People in war-weary Aceh province vote in first-ever local elections

Voters in Aceh province crowded into polling stations Monday to take part in elections aimed at cementing a peace deal that ended 29 years of war in the region worst hit by the 2004 tsunami.
Former separatist rebels and an ex-army general are among those vying for the top jobs of governor and deputy governor _ something unimaginable before the earthquake-spawned waves crashed into Aceh, killing an estimated 167,000 people and helping usher in a new era of peace.
"We have proved our commitment with lives, blood and tears," said Irwandi Yusuf, a former rebel political officer now considered one of the favorites for governor. "These elections are important for all off Aceh, for all (former) fighters and for the future."
Turnout was expected to be high among Aceh's 2.6 million eligible voters. After a slow start, people soon started pouring into voting booths, some set up next to temporary barracks where tens of thousands made homeless by the tsunami still live.
A "quick count" of votes from selected polling stations should allow accurate results to be known by later Monday. Official results will not be declared until Jan. 2. Most analysts expected none of the eight candidates for governor to win an outright majority, meaning the top two will face a run-off vote early next year.
"I'm excited to take part in the election because I am able to vote for a better leader to make Aceh more prosperous," said Yakinah, a 40-year-old housewife who goes by a single name.
"I want a good and clean leader who not only thinks of himself," she said after joining dozens of other voters at polling station in the provincial capital, Banda Aceh.
The oil-and-gas rich province on Sumatra island's northern tip has known almost nothing but war for 130 years, with its residents fighting would-be Dutch colonists, the Japanese and finally Indonesia's central government.
The war between Jakarta and the rebels killed some 15,000 people and was marked by human rights abuses on both sides. Many of the victims were killed execution style, and poorly trained troops were frequently accused of torture.
Several previous peace pacts aimed ending the rebellion had collapsed amid bitterness and distrust. But when insurgents returned to the negotiating table after the tsunami and signed an agreement with the government on Aug. 15, 2005, the desire to end the war appeared genuine.
Both sides made major concessions, with the rebels giving up their long-held demand for independence and quickly handing over their weapons, and the military pulling half of its 50,000-strong garrison from Aceh and promising the region control over 70 percent of its mineral wealth.

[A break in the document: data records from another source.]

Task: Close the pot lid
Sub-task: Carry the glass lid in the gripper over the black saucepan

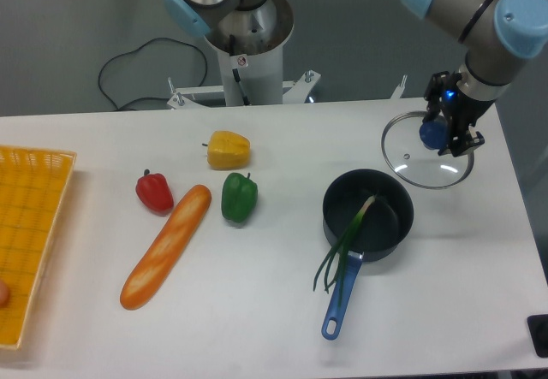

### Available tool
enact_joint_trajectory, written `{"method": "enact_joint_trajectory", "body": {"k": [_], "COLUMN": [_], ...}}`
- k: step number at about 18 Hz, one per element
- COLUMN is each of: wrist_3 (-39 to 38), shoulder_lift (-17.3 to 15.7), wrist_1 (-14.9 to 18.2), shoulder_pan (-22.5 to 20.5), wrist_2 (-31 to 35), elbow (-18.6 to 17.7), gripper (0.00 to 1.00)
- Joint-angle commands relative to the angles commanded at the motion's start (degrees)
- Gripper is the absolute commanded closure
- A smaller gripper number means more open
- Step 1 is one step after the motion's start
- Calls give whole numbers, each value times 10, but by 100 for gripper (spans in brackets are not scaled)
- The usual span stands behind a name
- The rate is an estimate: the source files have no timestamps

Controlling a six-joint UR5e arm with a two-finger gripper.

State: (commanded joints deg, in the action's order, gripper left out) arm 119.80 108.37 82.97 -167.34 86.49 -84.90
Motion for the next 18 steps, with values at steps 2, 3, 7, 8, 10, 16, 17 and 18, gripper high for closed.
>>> {"method": "enact_joint_trajectory", "body": {"k": [2, 3, 7, 8, 10, 16, 17, 18], "wrist_3": [-18, -25, -67, -77, -103, -183, -196, -206], "shoulder_lift": [0, -1, -9, -9, -9, -6, -5, -4], "wrist_1": [0, 1, -2, -3, -4, -28, -29, -30], "shoulder_pan": [3, 4, 12, 14, 28, 57, 58, 59], "wrist_2": [-11, -14, -29, -37, -41, -68, -76, -81], "elbow": [-1, -2, -13, -13, -13, -11, -11, -13], "gripper": [45, 45, 45, 45, 45, 45, 45, 45]}}
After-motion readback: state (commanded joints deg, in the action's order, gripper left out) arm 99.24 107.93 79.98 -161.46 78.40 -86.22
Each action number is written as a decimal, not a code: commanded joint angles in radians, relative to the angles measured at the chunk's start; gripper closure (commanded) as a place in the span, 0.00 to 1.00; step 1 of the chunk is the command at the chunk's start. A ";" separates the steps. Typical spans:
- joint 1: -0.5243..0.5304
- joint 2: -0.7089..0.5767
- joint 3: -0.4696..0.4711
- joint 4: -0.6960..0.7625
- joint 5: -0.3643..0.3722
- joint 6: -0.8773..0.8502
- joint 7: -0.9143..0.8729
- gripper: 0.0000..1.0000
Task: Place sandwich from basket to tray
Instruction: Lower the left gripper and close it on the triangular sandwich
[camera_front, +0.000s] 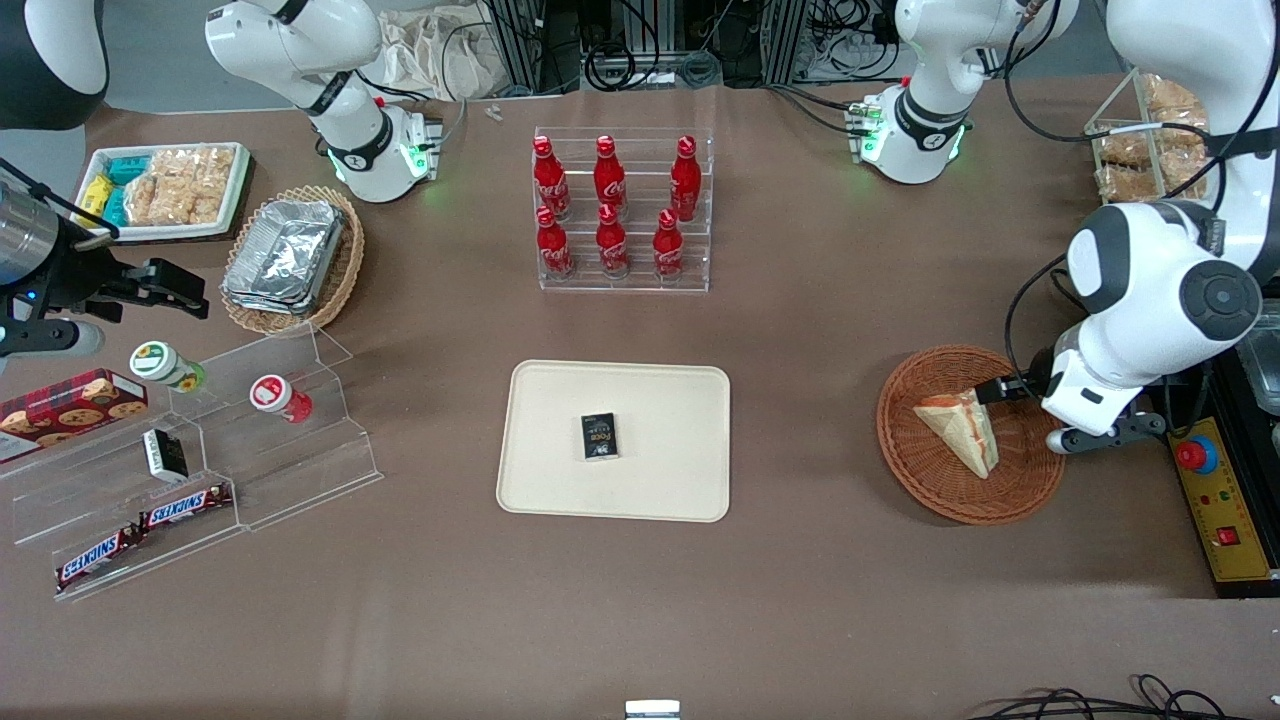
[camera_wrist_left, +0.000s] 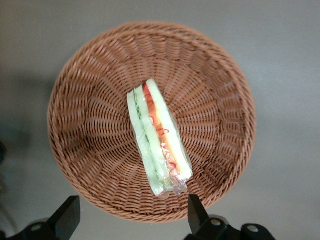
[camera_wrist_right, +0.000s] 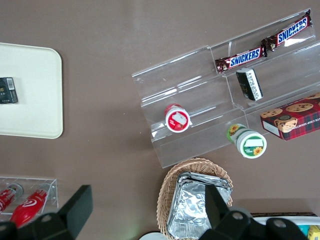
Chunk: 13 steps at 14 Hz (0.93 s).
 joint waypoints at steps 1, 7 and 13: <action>0.005 0.053 -0.006 -0.005 -0.043 0.073 -0.112 0.05; 0.005 0.121 -0.006 0.007 -0.093 0.175 -0.271 0.07; 0.005 0.144 -0.006 -0.056 -0.094 0.257 -0.274 0.13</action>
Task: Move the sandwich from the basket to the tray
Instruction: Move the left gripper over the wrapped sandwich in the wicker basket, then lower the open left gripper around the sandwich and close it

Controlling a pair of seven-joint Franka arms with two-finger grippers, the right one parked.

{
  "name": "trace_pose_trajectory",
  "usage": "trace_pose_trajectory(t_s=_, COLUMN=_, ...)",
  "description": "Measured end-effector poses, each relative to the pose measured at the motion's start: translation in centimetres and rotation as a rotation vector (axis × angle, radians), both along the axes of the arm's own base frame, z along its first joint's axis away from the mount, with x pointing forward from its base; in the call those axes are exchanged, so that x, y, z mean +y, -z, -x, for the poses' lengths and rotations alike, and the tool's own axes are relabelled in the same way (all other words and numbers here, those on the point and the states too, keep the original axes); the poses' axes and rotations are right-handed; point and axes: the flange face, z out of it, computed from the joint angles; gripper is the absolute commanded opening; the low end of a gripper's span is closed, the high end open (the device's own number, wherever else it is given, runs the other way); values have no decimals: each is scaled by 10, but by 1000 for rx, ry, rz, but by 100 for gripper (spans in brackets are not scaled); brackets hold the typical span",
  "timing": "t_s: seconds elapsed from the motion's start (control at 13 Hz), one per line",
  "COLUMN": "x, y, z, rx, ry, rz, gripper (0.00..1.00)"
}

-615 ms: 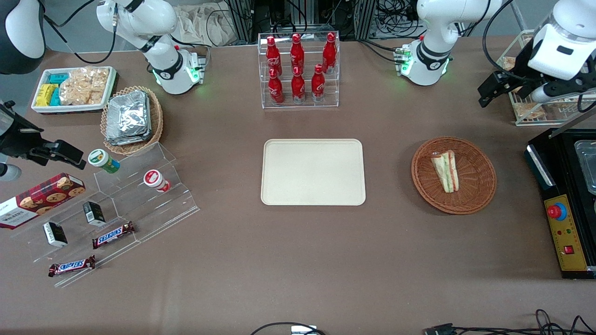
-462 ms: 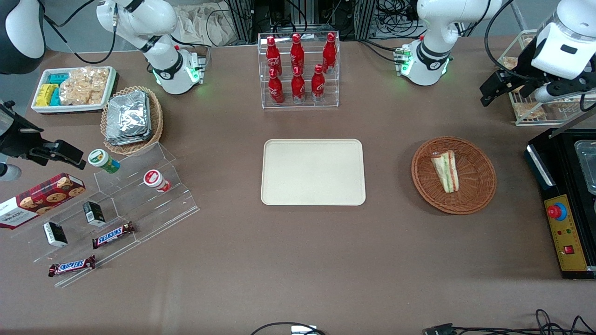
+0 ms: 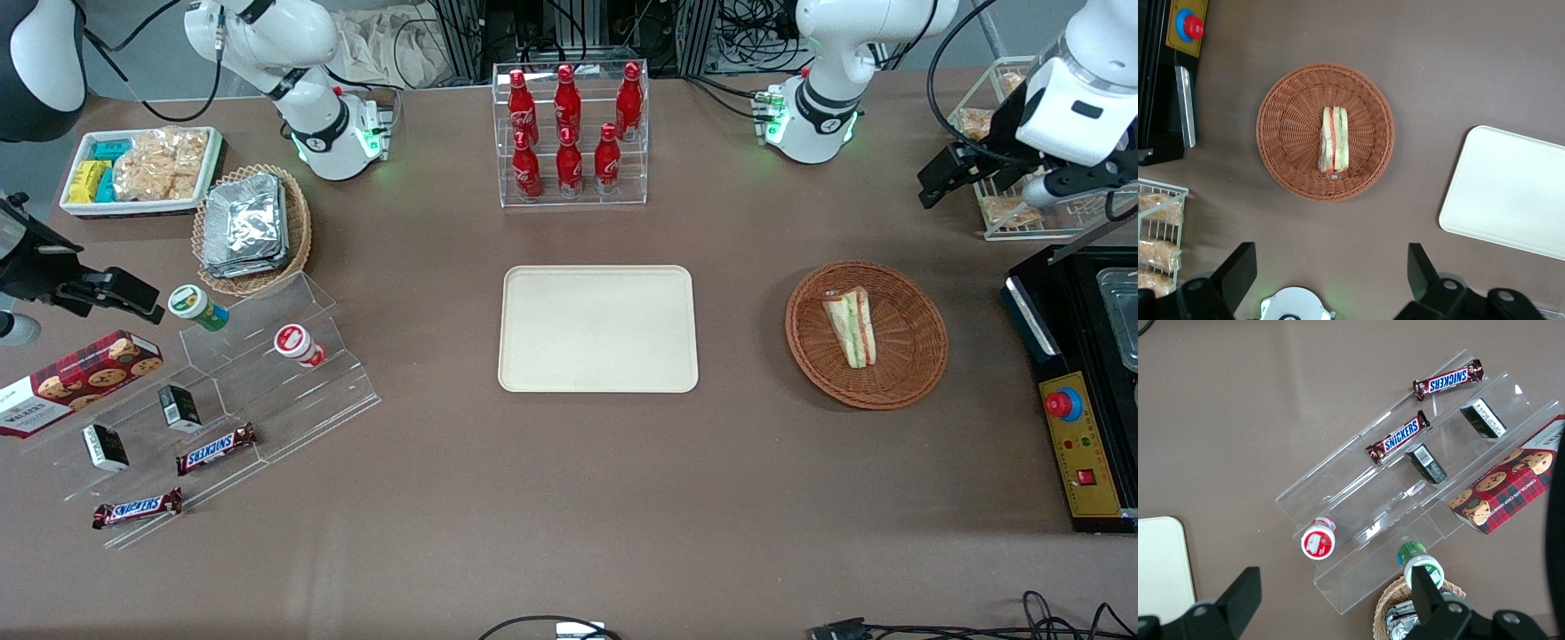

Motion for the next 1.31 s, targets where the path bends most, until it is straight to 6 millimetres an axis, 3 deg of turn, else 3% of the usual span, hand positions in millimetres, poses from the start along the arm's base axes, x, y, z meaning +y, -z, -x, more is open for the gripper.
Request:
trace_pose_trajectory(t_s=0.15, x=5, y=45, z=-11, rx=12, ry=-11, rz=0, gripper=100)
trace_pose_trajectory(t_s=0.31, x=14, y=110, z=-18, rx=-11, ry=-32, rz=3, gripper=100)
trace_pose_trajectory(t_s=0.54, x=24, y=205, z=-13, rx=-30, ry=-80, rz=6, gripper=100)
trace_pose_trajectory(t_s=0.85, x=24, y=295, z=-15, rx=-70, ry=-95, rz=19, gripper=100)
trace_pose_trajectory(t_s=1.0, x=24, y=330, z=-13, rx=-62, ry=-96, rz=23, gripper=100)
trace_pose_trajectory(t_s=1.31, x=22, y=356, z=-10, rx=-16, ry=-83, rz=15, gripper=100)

It also gave the former rebels, known locally as GAM, the right to take part in politics.
They will be among those running for governor, district chiefs and mayors on Monday.
"They traded in bullets for ballots," said Azwar Abubakar, the incumbent governor said Sunday. "And if GAM wins, well good for them. That's democracy. Everyone's ready to accept that."
But divisions between GAM's political "old guard," who spent much of the civil war in exile in Sweden, and younger combatants who stayed home and fought, are expected to severely reduce their chances, said Sidney Jones of the International Crisis Group, a Brussels-based think tank.
If they cannot find a way to mend their differences soon, it also could effect their ability to transform into a viable political movement ahead of national elections in 2009 when provincial parliamentary seats will be at stake, she said.
Hamdani, another voter Monday, said that education was the most important issue.
"Children were sometimes afraid to go to school, as were teachers, during the war," he said, holding up a finger blackened with ink, a common practice in Indonesia to prevent multiple voting. "Sometimes the schools were burned down."